Perkembangan Program Studi Teknik Industri, Universitas Trisakti.

Program Studi Teknik Industri merupakan salah satu Program Studi yang bernaung dibawah Fakultas Teknologi Industri, Universitas Trisakti. Program Studi Teknik Industri berdiri atas dasar surat keputusan Kopertis Wilayah III No. 007/KOP/III/S/84 pada tanggal 17 Mei 1984. Status ‘Terdaftar’ diperoleh pada tahun 1987, berdasarkan surat keputusan Menteri Pendidikan dan Kebudayaan Republik Indonesia No. 0827/0/1987. Empat tahun kemudian, dengan diterbitkannya SK Menteri Depdikbud No. 0643/0/1991, Program Studi Teknik Industri memperoleh status ‘Diakui’. Selanjutnya, pada tanggal 16 Agustus 1993, dengan SK Dirjen DIKTI No 494/DIKTI/Kep/1993 diperoleh status ‘Disamakan’.

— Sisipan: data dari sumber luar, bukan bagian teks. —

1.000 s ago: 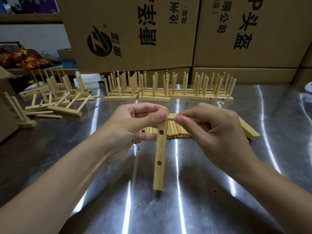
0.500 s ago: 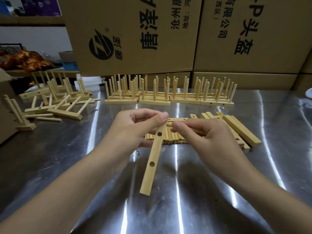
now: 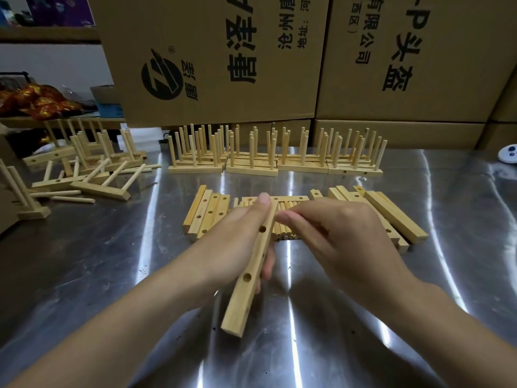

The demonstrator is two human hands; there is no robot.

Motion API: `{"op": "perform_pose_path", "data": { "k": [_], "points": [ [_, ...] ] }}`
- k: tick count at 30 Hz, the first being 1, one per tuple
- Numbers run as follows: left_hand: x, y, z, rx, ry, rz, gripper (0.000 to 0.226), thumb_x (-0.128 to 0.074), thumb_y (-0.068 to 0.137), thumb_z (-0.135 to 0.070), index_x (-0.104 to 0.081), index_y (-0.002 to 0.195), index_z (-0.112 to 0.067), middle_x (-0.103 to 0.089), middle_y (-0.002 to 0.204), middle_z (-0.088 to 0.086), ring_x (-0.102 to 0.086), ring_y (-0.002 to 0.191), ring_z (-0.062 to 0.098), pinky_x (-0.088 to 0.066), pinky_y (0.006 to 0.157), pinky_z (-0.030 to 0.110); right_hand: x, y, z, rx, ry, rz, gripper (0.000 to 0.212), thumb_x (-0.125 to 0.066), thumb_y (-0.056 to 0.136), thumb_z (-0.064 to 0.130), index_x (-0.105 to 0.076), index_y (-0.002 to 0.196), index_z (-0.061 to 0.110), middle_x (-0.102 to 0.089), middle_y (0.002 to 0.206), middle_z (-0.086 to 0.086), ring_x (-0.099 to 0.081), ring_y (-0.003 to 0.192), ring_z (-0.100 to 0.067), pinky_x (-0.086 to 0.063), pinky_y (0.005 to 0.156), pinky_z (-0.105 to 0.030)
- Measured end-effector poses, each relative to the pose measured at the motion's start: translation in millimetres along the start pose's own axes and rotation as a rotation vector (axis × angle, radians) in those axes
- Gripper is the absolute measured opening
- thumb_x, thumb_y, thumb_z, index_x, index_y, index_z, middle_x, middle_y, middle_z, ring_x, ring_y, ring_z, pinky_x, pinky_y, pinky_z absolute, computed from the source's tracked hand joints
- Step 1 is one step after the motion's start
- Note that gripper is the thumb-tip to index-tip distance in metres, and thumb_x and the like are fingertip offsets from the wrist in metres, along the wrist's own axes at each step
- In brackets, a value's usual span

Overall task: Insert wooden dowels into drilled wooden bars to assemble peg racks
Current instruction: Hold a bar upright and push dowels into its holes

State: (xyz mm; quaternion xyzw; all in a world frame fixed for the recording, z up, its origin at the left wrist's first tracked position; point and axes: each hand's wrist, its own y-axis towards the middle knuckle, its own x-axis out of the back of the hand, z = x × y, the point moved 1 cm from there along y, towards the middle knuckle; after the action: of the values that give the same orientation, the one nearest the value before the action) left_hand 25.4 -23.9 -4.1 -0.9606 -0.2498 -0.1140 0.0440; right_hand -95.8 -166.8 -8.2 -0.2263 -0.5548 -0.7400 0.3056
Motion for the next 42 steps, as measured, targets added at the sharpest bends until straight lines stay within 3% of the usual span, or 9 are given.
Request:
{"op": "perform_pose_path", "data": {
  "k": [6, 10, 15, 20, 25, 29, 33, 38, 42],
  "points": [
    [-3, 0, 0, 0.034, -0.011, -0.036, 0.063, -0.026, 0.112, -0.057, -0.061, 0.078, -0.017, -0.055, 0.053, 0.010, -0.048, 0.041, 0.021, -0.045, 0.044, 0.024, -5, -1, 3, -0.036, 0.120, 0.088, 0.029, -0.056, 0.106, 0.042, -0.080, 0.098, 0.027, -0.066, 0.075, 0.021, -0.064, 0.075, -0.002, -0.045, 0.064, -0.016],
    [1, 0, -2, 0.039, 0.023, -0.039, 0.074, -0.026, 0.111, -0.059, -0.060, 0.060, -0.018, -0.052, 0.051, 0.011, -0.047, 0.039, 0.020, -0.043, 0.044, 0.022, -6, 0, 1, -0.005, 0.126, 0.143, 0.024, -0.056, 0.107, 0.037, -0.078, 0.109, 0.026, -0.063, 0.081, 0.022, -0.061, 0.078, -0.001, -0.042, 0.067, -0.016],
    [2, -1, -1, 0.074, 0.008, 0.032, 0.066, -0.027, 0.110, -0.061, -0.057, 0.095, -0.004, -0.053, 0.054, 0.013, -0.048, 0.039, 0.016, -0.044, 0.042, 0.021, -4, 2, -1, 0.032, 0.089, 0.168, 0.029, -0.055, 0.107, 0.040, -0.077, 0.100, 0.022, -0.067, 0.079, 0.013, -0.061, 0.073, -0.007, -0.049, 0.066, -0.029],
    [-4, -3, 1, 0.036, 0.108, 0.038, 0.065, -0.016, 0.104, -0.072, -0.056, 0.104, -0.021, -0.055, 0.055, 0.008, -0.052, 0.043, 0.012, -0.046, 0.056, 0.024, -7, 2, -3, -0.083, 0.265, 0.187, 0.029, -0.060, 0.108, 0.033, -0.081, 0.091, 0.021, -0.056, 0.058, 0.014, -0.054, 0.058, -0.009, -0.036, 0.056, -0.018],
    [0, -3, -1, -0.027, 0.195, 0.018, 0.076, -0.013, 0.103, -0.072, -0.061, 0.105, -0.014, -0.056, 0.054, 0.009, -0.054, 0.045, 0.011, -0.047, 0.051, 0.014, -9, 0, -1, -0.213, 0.469, 0.230, 0.025, -0.062, 0.106, 0.036, -0.083, 0.095, 0.028, -0.074, 0.073, -0.004, -0.069, 0.072, -0.024, -0.054, 0.069, -0.043],
    [-3, 1, 1, -0.059, 0.071, -0.005, 0.061, -0.022, 0.110, -0.062, -0.064, 0.103, -0.019, -0.053, 0.054, 0.012, -0.052, 0.043, 0.012, -0.044, 0.047, 0.012, -8, -1, -2, -0.165, 0.365, 0.177, 0.023, -0.063, 0.104, 0.039, -0.082, 0.093, 0.031, -0.071, 0.069, 0.015, -0.066, 0.067, -0.006, -0.044, 0.060, -0.015],
    [8, 8, 2, -0.040, -0.067, -0.065, 0.053, -0.031, 0.111, -0.057, -0.066, 0.117, -0.019, -0.051, 0.053, 0.010, -0.045, 0.039, 0.017, -0.042, 0.038, 0.023, -5, -1, -4, -0.138, 0.280, 0.096, 0.028, -0.058, 0.101, 0.053, -0.077, 0.107, 0.033, -0.066, 0.068, 0.016, -0.059, 0.059, -0.011, -0.038, 0.052, -0.017],
    [37, 15, 7, 0.060, -0.408, -0.306, 0.062, -0.031, 0.111, -0.059, -0.073, 0.116, -0.013, -0.054, 0.060, 0.004, -0.048, 0.045, 0.013, -0.043, 0.039, 0.023, 4, 2, -28, -0.270, 0.296, -0.195, 0.022, -0.056, 0.110, 0.031, -0.074, 0.097, 0.031, -0.064, 0.070, 0.006, -0.055, 0.060, -0.014, -0.038, 0.050, -0.022],
    [40, 19, 12, 0.129, -0.649, -0.403, 0.061, -0.034, 0.112, -0.058, -0.070, 0.109, -0.008, -0.054, 0.064, 0.002, -0.048, 0.046, 0.011, -0.042, 0.038, 0.023, 0, 0, -50, -0.297, -0.017, -0.094, 0.019, -0.059, 0.104, 0.036, -0.077, 0.109, 0.031, -0.065, 0.087, 0.019, -0.056, 0.087, -0.006, -0.048, 0.073, -0.027]
  ]
}}
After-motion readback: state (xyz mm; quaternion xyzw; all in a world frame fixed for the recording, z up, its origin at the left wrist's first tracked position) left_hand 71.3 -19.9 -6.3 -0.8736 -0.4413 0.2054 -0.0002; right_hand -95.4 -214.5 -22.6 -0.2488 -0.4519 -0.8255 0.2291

Pada tahun 1998, sebagai hasil evaluasi lima tahun pertama yang dilakukan oleh Badan Akreditasi Nasional (BAN), Program Studi Teknik Industri memperoleh Sertifikasi dengan Akreditasi A Plus (Pembina). Hal ini tertuang dalam SK BAN Perguruan Tinggi No. : 001/BAN-PT/Ak-1/VIII/1998, tertanggal 11 Agustus 1998. Berdasarkan hasil evaluasi lima tahun kedua yang dilakukan oleh BAN Perguruan Tinggi, Program Studi Teknik Industri memperoleh Sertifikasi dengan Akreditasi A (Sangat Baik). Hal ini tertuang dalam SK BAN Perguruan Tinggi No. 012/BAN-PT/Ak-1/S1/VII/2003, tertanggal 9 Juli 2003.  Pada tanggal 21 Agustus 2009, Program Studi Teknik Industri memperoleh Sertifikasi dengan Akreditasi A sebagai hasil evaluasi lima tahun ketiga yang dilakukan oleh BAN Perguruan Tinggi dan tertuang dalam SK BAN Perguruan Tinggi No. 009/BAN-PT/Ak-SURV-I/S1/VIII/2009, tertanggal 21 Agustus 2009.

Program studi Teknik Industri memperoleh Akreditasi A sebagai hasil evaluasi lima tahun keempat yang telah ditetapkan oleh BAN Perguruan Tinggi dan tercantum dalam SK BAN Perguruan Tinggi No. 199/SK/BAN-PT/AkSURV/S1/VII/2014, tertanggal 12 Juli 2014 dan berlaku sejak 13 Desember 2013 sampai dengan 13 Desember 2018. Program studi Teknik Industri memperoleh Akreditasi A yang telah ditetapkan oleh BAN Perguruan Tinggi dan tercantum dalam SK BAN Perguruan Tinggi No. 1613/SK/BAN-PT/Akred/S/VI/2018.. Saat ini Program studi Teknik Industri memperoleh Akreditasi Unggul yang telah ditetapkan oleh BAN Perguruan Tinggi dan tercantum dalam SK BAN Perguruan Tinggi No. 9147/SK/BAN-PT/Akred-Itnl/S/VI/2021, berlaku sejak 30 Juni 2021 sampai dengan 26 Juni 2024.

Program Studi Teknik Industri FTI Universitas Trisakti mendapatkan Akreditasi IABEE (Indonesian Acreditation Board for Engineering Eduation) Provisional berdasarkan SK IABEE No. 91/PII-IABEE/XII/2018. Saat ini Program Studi Teknik Industri FTI Universitas Trisakti mendapatkan Akreditasi internasional IABEE (Indonesian Acreditation Board for Engineering Eduation) General berdasarkan SK IABEE No. 27/PII-IABEE/III/2021. Berlaku sejak tanggal 18 Maret 2021 sampai dengan 31 Maret 2024.

Hingga akhir Semester Genap Tahun Akademik 2020/2021, Program Studi Teknik Industri, Universitas Trisakti telah memiliki alumni sebanyak  6560 orang, sedangkan mahasiswa yang terdaftar pada tahun 2020/2021 sebagai mahasiswa Program Studi Teknik Industri, saat ini berjumlah 595 mahasiswa.